Metallindustrie verliert 270.000 Jobs – "Deindustrialisierung" droht
Arbeitgeberverband Gesamtmetall erwartet Verlust von bis zu 150.000 Jobs bis 2026 - Metallindustrie verliert 270.000 Jobs – "Deindustrialisierung" droht
Die deutsche Metall- und Elektroindustrie steckt in der schwersten Krise seit Jahrzehnten. Der Arbeitgeberverband Gesamtmetall warnt, dass in diesem Jahr allein bis zu 150.000 Arbeitsplätze verloren gehen könnten. Seit 2018 sind in der Branche bereits 270.000 Stellenangebote abgebaut worden.
Oliver Zander, der Hauptgeschäftsführer von Gesamtmetall, sprach von einer "Deindustrialisierung" und bezeichnete die Aussichten als "extrem düster". Den aktuellen Abschwung verglich er mit der schwersten Krise, die die Branche seit Gründung der Bundesrepublik erlebt habe.
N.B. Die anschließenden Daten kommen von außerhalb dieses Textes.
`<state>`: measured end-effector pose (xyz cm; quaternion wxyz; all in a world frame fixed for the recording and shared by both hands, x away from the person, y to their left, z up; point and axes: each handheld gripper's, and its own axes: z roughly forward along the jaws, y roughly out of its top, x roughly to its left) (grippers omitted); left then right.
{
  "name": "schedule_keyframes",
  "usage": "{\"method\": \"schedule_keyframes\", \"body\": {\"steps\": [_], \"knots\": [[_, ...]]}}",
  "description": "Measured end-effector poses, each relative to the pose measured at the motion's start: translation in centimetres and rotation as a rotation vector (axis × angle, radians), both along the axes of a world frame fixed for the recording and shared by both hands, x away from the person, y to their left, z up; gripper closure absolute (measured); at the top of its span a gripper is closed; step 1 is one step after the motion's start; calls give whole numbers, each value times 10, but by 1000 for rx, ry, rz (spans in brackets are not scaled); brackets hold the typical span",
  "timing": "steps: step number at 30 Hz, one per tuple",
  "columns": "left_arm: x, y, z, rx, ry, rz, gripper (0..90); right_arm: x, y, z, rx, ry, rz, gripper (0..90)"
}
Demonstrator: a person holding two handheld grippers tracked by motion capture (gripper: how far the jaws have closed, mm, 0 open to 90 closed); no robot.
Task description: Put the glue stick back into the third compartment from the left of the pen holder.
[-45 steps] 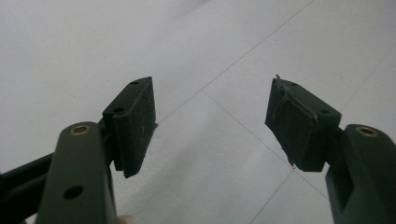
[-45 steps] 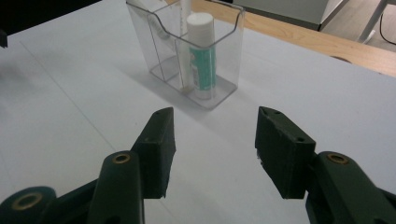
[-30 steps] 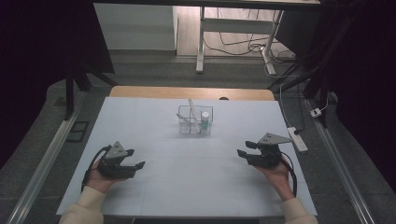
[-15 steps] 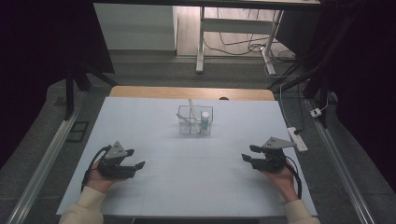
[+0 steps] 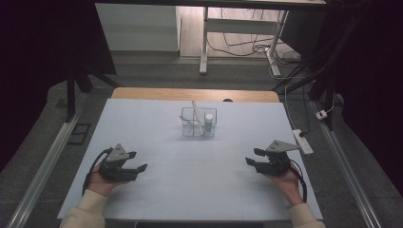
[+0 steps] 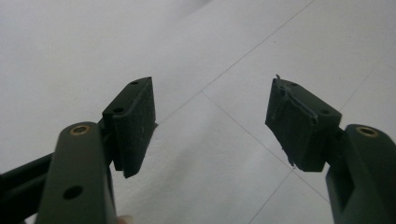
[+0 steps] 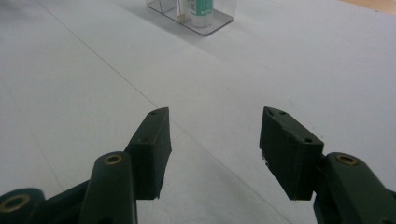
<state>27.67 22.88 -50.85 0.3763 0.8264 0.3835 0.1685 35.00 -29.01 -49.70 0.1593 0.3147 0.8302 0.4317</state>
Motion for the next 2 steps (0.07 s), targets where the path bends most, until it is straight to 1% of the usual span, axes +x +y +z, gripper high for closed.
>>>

Als Hauptgründe für den Niedergang nannte Zander explodierende Energiekosten, hohe Unternehmenssteuern, starke Sozialabgaben und übermäßige Bürokratie. Seine Äußerungen fallen mit einem Rückgang der Beschäftigtenzahlen unter 3,8 Millionen im März 2023 zusammen – dem niedrigsten Stand seit 2015.
Innerhalb von nur fünf Jahren hat die Branche damit über eine Viertel Million Arbeitsplätze verloren. Bis Ende 2024 könnten weitere 150.000 Stellen gestrichen werden. Die Arbeitgeber führen die anhaltende Talfahrt vor allem auf finanzielle Belastungen und regulatorische Hürden zurück.